**Assignment:** Repeat the listing that follows, character for character, minus the pictures.
[Exercise data Boundary: Start]
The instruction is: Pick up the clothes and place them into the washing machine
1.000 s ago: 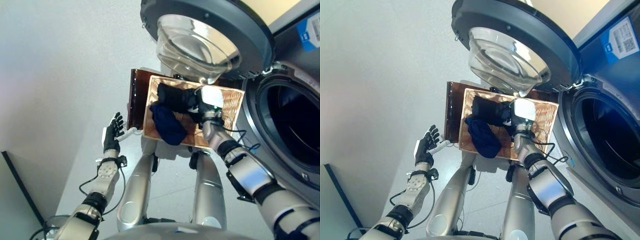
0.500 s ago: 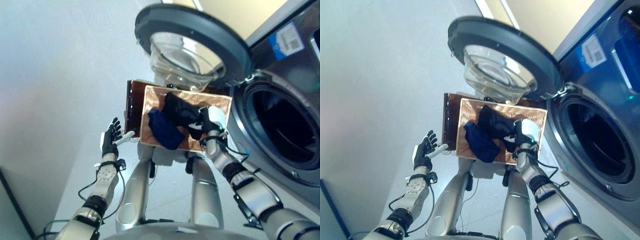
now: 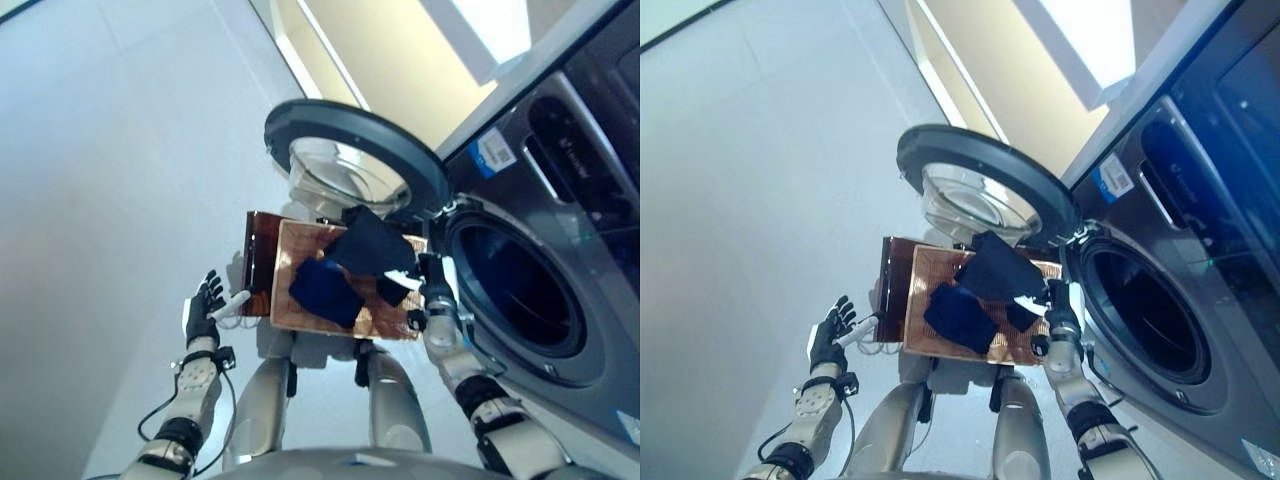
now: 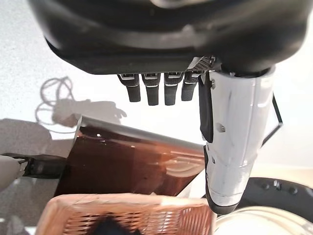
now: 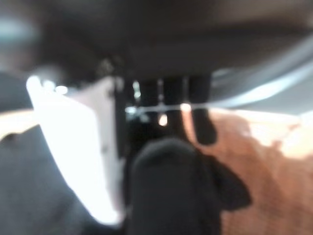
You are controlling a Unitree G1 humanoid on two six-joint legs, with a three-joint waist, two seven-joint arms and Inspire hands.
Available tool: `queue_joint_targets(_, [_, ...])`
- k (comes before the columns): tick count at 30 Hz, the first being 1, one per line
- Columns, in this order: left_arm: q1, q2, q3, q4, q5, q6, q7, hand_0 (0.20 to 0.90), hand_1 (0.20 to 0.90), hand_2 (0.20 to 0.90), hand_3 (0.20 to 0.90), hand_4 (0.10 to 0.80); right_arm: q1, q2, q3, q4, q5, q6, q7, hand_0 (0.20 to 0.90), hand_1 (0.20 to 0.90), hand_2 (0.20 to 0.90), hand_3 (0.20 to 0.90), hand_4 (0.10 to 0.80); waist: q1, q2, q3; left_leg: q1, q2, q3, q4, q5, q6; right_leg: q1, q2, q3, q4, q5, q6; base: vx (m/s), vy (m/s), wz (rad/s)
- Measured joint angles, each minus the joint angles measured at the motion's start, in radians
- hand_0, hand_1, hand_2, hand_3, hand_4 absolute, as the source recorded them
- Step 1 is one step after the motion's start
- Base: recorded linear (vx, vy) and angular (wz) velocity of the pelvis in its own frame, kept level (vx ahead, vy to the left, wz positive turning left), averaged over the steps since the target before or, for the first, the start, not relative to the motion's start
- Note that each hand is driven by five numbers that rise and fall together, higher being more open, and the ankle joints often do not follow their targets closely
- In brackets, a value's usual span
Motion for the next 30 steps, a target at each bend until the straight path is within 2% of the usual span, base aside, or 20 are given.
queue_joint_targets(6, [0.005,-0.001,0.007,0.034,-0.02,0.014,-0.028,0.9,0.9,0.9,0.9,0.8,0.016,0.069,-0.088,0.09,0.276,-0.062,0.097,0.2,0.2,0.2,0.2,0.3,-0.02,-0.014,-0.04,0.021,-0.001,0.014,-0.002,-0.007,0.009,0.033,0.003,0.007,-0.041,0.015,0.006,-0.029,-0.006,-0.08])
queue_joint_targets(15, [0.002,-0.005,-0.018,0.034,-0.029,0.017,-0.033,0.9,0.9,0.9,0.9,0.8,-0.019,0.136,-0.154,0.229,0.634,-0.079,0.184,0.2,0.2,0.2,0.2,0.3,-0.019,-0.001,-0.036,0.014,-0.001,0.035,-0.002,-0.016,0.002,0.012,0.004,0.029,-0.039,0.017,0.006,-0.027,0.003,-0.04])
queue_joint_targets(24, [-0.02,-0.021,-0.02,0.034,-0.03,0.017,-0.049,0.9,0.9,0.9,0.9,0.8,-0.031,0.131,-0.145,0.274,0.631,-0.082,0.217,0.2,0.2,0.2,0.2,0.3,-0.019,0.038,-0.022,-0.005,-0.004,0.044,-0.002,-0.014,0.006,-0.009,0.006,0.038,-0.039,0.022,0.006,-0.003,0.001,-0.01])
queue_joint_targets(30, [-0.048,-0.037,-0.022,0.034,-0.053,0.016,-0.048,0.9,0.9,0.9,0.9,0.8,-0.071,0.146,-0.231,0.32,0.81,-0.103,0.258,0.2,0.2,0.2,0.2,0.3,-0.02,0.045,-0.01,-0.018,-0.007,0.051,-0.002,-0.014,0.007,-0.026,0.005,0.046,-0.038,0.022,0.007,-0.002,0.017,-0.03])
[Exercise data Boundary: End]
**Output of the exercise:**
The instruction is: Pick up the clothes and place them into the washing machine
1.000 s ago: 
0.500 s ago: 
now: 
now: 
now: 
You are controlling a Unitree G1 humanoid on two six-joint legs, with a three-joint waist, two seven-joint arms and Inspire hands.
Available tool: `queue_joint_targets(_, [_, ...])`
- k (comes before the columns): tick count at 30 Hz, the first being 1, one per line
- Columns, in this order: left_arm: q1, q2, q3, q4, q5, q6, q7, hand_0 (0.20 to 0.90), hand_1 (0.20 to 0.90), hand_2 (0.20 to 0.90), hand_3 (0.20 to 0.90), hand_4 (0.10 to 0.80); right_arm: q1, q2, q3, q4, q5, q6, q7, hand_0 (0.20 to 0.90), hand_1 (0.20 to 0.90), hand_2 (0.20 to 0.90), hand_3 (0.20 to 0.90), hand_4 (0.10 to 0.80); waist: q1, q2, q3; left_leg: q1, q2, q3, q4, q5, q6; right_leg: q1, q2, q3, q4, q5, q6; base: vx (m/s), vy (m/s), wz (rad/s)
- Measured joint angles, each minus the joint angles measured at the motion's start, in radians
- hand_0, hand_1, hand_2, hand_3, hand_4 absolute, as the source recorded them
- Step 1 is one step after the motion's start
- Base: recorded linear (vx, vy) and angular (wz) velocity of the pelvis in its own frame, kept level (vx ahead, vy to the left, wz positive turning left), averaged over the steps since the target before or, for the first, the start, not relative to the motion's start
- Note that each hand is driven by five numbers that rise and fall together, higher being more open, and the ankle joints often do not follow their targets closely
- In brackets, a value's usual span
Motion for the next 30 steps, a target at each bend until the straight path is within 2% of the usual span, base aside, or 20 are given.
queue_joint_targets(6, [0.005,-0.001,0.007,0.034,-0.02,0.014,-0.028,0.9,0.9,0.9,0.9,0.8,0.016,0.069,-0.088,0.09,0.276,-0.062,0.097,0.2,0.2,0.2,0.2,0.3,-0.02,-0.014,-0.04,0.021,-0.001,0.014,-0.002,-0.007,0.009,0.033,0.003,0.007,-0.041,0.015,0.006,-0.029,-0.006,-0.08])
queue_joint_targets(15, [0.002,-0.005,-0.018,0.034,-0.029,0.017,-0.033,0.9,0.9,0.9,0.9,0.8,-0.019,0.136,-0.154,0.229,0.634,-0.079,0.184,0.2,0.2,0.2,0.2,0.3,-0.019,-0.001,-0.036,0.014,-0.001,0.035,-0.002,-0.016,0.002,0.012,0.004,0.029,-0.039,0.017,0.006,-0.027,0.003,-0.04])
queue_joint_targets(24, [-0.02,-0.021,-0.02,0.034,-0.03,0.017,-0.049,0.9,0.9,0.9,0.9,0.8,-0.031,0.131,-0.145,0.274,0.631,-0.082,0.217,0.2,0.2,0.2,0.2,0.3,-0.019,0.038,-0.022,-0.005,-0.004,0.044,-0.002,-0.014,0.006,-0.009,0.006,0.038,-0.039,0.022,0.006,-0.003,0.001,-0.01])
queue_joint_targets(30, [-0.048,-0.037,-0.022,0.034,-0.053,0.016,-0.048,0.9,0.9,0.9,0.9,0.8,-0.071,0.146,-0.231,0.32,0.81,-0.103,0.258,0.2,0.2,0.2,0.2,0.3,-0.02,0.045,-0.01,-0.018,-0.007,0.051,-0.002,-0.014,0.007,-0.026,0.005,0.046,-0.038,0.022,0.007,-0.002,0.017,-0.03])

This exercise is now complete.